§ **About this task**:
Omit every picture, then return the listing verbatim.

§ **Collected material**:
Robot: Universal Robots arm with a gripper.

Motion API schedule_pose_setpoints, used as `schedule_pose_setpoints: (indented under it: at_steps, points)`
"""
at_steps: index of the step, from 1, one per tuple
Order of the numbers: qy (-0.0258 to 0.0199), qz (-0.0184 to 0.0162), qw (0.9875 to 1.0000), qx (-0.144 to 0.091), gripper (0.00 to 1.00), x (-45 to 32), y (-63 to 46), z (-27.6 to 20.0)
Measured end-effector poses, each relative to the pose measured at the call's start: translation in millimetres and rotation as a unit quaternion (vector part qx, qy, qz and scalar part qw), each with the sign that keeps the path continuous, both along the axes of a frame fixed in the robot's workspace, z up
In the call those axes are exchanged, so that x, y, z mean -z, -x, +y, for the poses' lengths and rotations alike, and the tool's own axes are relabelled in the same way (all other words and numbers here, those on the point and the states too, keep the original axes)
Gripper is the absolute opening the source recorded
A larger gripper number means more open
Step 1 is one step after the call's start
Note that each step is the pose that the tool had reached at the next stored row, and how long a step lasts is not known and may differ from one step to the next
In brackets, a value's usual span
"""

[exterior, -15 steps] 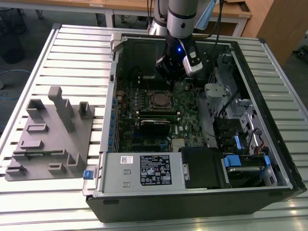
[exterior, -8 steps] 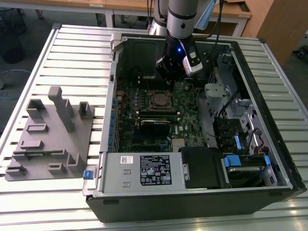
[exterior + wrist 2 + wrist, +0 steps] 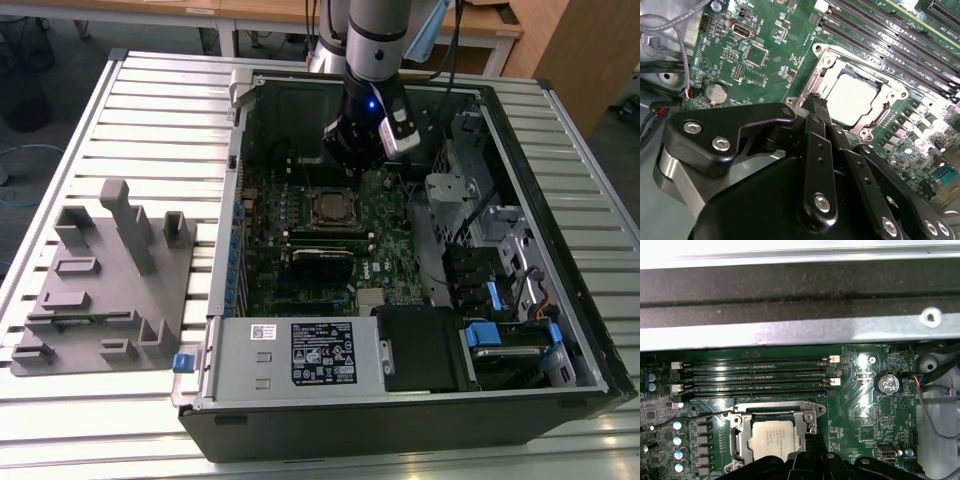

§ **Written solution**:
Robot: Universal Robots arm with a gripper.

Motion API schedule_pose_setpoints, used as `schedule_pose_setpoints: (indented under it: at_steps, points)`
"""
at_steps: index of the step, from 1, one per tuple
Order of the numbers: qy (-0.0258 to 0.0199), qz (-0.0184 to 0.0162), qw (0.9875 to 1.0000), qx (-0.144 to 0.091), gripper (0.00 to 1.00), x (-45 to 32), y (-63 to 46), z (-27.6 to 20.0)
Measured end-effector poses, each relative to the pose measured at the call's start: translation in millimetres and rotation as a unit quaternion (vector part qx, qy, qz and scalar part qw), each with the sign that keeps the path continuous, both along the axes of a frame fixed in the robot's workspace, z up
In the call those axes are exchanged, so that x, y, z mean -z, -x, +y, for the poses' lengths and rotations alike, and the tool's own axes are relabelled in the same way (all other words and numbers here, those on the point and the states too, keep the original axes)
Gripper is the absolute opening the source recorded
A larger gripper number means more open
Step 1 is one step after the call's start
Note that each step is the pose that the tool had reached at the next stored row, and how long a step lasts is not known and may differ from one step to the next
In brackets, a value's usual span
"""

[exterior, -15 steps] 
[exterior, -8 steps] 
[exterior + wrist 2 + wrist, +0 steps] 

Nothing else is needed to complete this exercise.